「理津子さん。明日はお店は休みますから、一緒に出掛けましょう」

 叶がそう言ってくれたのは12月23日。クリスマスイヴの前の日のこと。
 多分あたしの顔には思い切り「嬉しいっ!」って書いてあったと思う。
 そんなに喜んで見せると、まるでプレゼントでもねだっているかのように思われそうで、ちょっと恥ずかしくて。
 平静を装って「どこ行くの?」と訊いてみる。

「内緒。それとも僕のエスコートじゃ不安?」

「全然」

 即答。
 今までだって映画に誘われれば、あたしが観たいと話した作品のチケットを予約済みだったし、食事に出掛けても、最初から叶の頭にあるお店を選んでくれていて、パーキングに迷ったりだとかも無い。

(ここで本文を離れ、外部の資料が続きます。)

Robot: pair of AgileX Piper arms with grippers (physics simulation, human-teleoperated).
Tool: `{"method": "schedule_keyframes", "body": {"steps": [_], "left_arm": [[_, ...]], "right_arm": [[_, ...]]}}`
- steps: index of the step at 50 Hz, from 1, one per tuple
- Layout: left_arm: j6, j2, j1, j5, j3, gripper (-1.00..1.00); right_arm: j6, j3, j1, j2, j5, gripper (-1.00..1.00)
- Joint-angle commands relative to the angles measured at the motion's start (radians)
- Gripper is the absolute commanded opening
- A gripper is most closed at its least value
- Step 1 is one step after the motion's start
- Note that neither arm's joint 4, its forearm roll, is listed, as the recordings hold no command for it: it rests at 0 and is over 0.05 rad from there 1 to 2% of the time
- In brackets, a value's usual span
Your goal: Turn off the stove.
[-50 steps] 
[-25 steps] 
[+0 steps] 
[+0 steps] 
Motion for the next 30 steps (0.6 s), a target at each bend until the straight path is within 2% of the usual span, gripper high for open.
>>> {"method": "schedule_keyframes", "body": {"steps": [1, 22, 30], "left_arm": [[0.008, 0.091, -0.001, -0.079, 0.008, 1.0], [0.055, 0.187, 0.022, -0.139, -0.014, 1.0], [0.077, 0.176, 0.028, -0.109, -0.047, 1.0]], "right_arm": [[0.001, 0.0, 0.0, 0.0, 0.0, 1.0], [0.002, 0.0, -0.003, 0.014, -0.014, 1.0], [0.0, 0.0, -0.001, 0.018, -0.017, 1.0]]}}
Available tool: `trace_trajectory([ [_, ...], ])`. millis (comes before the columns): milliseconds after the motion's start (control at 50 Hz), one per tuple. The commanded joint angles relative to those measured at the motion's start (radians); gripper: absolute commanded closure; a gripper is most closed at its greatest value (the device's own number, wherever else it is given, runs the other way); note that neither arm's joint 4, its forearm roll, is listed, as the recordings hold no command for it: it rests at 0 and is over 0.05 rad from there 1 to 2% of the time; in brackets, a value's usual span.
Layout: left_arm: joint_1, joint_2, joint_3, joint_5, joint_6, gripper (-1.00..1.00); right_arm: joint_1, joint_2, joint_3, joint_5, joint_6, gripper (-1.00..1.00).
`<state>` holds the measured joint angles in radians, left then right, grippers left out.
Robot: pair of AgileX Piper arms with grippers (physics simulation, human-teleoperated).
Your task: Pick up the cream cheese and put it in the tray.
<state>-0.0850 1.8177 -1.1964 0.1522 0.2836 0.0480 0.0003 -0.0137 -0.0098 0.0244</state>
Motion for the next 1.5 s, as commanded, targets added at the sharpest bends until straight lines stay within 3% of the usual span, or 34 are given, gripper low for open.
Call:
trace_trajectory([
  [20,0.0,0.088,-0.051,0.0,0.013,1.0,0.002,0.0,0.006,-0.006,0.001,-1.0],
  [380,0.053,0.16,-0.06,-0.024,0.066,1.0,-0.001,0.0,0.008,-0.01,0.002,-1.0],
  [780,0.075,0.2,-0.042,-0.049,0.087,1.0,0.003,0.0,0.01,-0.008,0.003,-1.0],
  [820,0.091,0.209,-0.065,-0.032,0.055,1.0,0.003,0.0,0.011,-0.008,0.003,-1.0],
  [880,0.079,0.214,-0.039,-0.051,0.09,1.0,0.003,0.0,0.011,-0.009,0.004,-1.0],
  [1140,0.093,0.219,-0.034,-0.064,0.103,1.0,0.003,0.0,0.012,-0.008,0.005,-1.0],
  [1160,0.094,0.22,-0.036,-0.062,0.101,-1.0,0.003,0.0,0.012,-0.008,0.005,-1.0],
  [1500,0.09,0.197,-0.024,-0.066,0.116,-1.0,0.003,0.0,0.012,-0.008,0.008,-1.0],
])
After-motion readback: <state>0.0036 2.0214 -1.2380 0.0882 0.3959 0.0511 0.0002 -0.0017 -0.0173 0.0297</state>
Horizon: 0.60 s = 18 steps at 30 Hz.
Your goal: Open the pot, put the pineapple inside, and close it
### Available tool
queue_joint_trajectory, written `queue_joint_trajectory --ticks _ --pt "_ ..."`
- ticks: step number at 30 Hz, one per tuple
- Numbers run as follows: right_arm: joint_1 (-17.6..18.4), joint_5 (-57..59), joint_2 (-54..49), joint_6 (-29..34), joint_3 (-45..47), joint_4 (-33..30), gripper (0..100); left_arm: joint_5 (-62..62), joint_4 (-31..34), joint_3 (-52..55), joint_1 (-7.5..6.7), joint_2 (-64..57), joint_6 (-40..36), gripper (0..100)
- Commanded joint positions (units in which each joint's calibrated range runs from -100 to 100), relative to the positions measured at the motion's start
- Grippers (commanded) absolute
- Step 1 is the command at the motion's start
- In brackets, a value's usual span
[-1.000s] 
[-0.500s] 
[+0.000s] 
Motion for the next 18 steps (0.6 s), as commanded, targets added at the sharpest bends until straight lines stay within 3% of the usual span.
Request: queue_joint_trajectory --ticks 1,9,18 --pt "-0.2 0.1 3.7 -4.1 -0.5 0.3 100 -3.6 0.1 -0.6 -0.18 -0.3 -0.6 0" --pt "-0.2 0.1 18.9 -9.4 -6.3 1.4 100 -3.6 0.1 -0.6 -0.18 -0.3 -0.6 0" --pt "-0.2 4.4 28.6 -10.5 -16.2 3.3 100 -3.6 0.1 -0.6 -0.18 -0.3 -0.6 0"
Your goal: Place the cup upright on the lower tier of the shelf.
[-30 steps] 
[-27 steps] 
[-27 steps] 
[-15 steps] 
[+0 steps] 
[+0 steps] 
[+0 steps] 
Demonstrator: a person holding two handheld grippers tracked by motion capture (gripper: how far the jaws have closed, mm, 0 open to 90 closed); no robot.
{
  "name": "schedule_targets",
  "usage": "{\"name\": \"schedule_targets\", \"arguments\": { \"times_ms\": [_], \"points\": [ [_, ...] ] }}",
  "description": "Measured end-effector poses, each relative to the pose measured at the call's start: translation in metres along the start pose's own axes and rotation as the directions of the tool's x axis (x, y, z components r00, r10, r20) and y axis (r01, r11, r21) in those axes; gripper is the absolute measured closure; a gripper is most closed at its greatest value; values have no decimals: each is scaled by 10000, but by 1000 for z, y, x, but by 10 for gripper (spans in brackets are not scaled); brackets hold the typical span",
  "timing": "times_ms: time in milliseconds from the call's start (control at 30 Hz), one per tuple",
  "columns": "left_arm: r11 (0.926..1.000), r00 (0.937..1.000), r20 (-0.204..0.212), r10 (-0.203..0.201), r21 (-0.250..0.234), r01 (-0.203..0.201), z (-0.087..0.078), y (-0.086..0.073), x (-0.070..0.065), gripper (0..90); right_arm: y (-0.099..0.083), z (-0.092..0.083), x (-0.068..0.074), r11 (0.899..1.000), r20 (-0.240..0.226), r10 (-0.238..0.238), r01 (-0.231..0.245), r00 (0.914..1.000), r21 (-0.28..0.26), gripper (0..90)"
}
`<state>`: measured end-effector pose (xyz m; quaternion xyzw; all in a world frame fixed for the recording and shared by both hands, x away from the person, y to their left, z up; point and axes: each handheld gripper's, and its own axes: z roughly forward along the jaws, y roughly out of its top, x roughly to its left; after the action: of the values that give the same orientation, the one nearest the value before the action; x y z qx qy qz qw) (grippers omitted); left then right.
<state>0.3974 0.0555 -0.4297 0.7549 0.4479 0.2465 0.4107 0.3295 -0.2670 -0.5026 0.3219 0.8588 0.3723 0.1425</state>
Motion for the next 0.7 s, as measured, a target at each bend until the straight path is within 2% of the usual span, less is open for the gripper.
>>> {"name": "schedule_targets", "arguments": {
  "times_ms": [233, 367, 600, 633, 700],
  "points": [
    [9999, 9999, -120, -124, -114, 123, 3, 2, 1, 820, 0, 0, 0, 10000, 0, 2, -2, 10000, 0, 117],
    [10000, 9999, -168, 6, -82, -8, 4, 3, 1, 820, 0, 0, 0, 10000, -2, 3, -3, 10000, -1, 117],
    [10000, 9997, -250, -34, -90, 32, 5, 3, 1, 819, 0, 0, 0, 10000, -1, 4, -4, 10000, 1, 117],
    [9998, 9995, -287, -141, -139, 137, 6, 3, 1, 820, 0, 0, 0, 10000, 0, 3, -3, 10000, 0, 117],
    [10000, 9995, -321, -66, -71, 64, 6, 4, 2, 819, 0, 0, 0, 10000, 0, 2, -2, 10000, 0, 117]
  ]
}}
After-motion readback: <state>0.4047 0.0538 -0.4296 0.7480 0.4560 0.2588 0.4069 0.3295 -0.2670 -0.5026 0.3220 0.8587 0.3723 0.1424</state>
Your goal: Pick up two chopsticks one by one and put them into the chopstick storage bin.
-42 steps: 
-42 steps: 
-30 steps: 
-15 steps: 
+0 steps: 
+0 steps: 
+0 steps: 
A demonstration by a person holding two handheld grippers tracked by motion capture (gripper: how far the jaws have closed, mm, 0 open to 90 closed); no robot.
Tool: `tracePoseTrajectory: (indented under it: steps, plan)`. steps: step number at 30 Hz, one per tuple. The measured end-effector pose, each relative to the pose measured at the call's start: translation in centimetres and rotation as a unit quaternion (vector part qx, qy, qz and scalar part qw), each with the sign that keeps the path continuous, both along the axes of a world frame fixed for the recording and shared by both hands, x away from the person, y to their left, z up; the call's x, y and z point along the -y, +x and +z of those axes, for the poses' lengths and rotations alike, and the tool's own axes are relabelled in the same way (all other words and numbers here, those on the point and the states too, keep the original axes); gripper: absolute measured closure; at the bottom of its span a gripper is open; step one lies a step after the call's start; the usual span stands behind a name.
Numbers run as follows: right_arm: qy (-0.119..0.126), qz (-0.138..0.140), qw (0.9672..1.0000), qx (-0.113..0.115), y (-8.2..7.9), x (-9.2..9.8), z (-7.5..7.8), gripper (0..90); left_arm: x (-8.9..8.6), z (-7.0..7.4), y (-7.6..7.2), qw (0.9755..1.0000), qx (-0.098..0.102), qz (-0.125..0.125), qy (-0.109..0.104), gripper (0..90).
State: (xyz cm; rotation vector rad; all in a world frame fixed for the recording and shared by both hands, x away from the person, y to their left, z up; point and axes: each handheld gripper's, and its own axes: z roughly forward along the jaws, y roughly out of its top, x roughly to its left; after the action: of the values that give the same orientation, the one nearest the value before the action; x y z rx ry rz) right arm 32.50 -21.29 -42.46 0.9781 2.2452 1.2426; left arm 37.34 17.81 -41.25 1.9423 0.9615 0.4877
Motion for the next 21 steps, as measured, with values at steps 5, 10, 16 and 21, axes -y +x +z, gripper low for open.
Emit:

 ・・・前カレは案外思いつきで行動するタイプだったから、映画行くにも、適当に行って上映時間が合うのを選んだり、買い物がカラオケになったり。
 まあ若さ故の、それはそれで楽しんではいたけれど。
 叶の場合、何でもそつ無くこなすから。
 完璧主義とか理想主義じゃなく、・・・先回りが出来るひとなんだと思う。
 ちゃんと相手を見て考えて行動するから的を外さない。そういうひとだって思う。

 どんな一日であれ、明日は特別の想い出になる。
 期待とか期待とか期待とか。・・・どうしても色々考えてしまって、眠れなかったらどうしようかと心配したけど全く問題は無かった。
 いつものように叶に啼かされて。
 夢見ることも無く、深い眠りに堕ちていたから。